In his Manifesto of the Communist Party (1848), Karl Marx wrote: 'The history of all hitherto existing society is the history of class struggles.' Such an assessment is only half-right when it comes to Burma's internal conflicts, of which ethnicity is of equal importance to class. Whether ethnicity is largely a matter of 'political choice', as many academics suggest today, has little relevance in the lives of these ethnic peoples. The Karen, Kachin, Mon, Shan, Karenni and others have chosen to hold on to their AK-47s or M16s in order to fight on. The unappealing alternative is surrender and subjugation at the feet of their uncompromising enemy in Rangoon and, since 2005, Naypyidaw.
With varying degrees of ferocity, intermittent waves of ethnically mobilised wars have flared up since independence in 1948. Most of these were triggered by the non-Bamar communities' perception and experience of being denied a fair share of state power and control over resources by the Bamardominated governments, both civilian and military. Like the colonial Burma, the military-ruled Myanmar is in effect a garrison state; unlike British Burma, the generals' Myanmar remains so after a half-century of their monopoly rule. Under the Raj, Burma was the lucrative 'rice bowl of the world', exporting nearly half of the total global output; the Burmese generals, on the other hand, have succeeded in turning Burma into the region's 'basket case', worse off than post-genocide Cambodia.

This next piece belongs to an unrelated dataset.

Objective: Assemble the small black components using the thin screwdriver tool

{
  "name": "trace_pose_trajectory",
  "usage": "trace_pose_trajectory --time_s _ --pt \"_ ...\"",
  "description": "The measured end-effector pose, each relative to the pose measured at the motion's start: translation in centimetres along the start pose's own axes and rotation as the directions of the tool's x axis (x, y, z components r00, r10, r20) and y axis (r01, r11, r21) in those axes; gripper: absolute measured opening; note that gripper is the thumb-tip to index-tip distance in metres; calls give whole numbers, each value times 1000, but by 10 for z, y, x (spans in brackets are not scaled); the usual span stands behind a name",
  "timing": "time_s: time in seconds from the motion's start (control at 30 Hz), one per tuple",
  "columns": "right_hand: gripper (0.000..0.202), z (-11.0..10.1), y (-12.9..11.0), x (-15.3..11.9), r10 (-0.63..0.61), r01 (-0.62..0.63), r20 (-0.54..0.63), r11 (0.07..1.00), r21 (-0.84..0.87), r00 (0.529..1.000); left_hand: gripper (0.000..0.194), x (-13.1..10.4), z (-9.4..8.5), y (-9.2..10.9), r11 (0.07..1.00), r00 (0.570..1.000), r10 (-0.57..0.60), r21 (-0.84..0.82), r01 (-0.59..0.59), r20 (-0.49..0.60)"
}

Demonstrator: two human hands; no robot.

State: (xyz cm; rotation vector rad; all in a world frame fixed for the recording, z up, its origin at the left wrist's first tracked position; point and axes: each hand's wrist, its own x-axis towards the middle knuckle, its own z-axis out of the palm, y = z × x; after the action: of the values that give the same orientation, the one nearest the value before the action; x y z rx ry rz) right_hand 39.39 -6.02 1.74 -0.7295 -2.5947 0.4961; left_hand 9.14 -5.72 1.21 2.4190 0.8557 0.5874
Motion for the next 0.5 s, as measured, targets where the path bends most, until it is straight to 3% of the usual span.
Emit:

Whether under General Ne Win or Senior General Than Shwe, the military leadership has never been keen on just and lasting peace with ethnic resistance movements, always attempting to dictate the terms of the 'peace'. In 1963, a year after the military coup that laid the foundation for military rule, Ne Win launched a series of highly publicised but half-hearted 'peace talks' with non-Bamar resistance groups, as well as the armed Bamar communist movement. When little came of these, Rangoon adopted a zero-sum policy of 'annihilation' towards any dissent. Just a year ago, Gen Than Shwe reiterated the military's institutional mission – not of peace and reconciliation, but rather of the reconsolidation of the central government's power vis-à-vis the non- Bamar ethnic communities, the power that was presumably fractured by the century-plus interval of British rule. 'I would like to urge you to build on the national reconsolidation that has been achieved,' he told the graduating class of a military medical academy, 'and avoid all thoughts and notions that might lead to the disintegration of the union.'
Consequently, some 60-plus years after independence, the armed conflicts still smoulder on. The anti-Naypyidaw armed resistance organisations – 21 as of January 2011 – vary significantly in both size (from 500 to 30,000 troops) and degree of political significance. The expansive conflict landscape encompasses Burma's Kachin highlands below Tibet, the 200-mile stretch of landlocked Pegu Yoma; from the Chin Hills due east from Mizoram and the Arakan Yoma that divides the Rakhine coastal region from the rest of Burma; the Wa Hills near the Sino-Shan frontier and the Naga Hills across from Assam, Manipur, Arunachal Pradesh and Nagaland to the northwest. Furthermore, the ethnic armed groups – including the Shan State Army, the Karenni National Progressive Party, the New Mon State Party, and the Karen National Union – continue to dot the nearly 1500-mile-long Thai- Burmese border, from the Shan plateau in the east and the tiny Karenni state bordering northern Thailand, down to the Karen trans-Salween River region adjacent to the Thai provinces of Tak and Kanchanburi and the 500-mile Tenasserim coastline.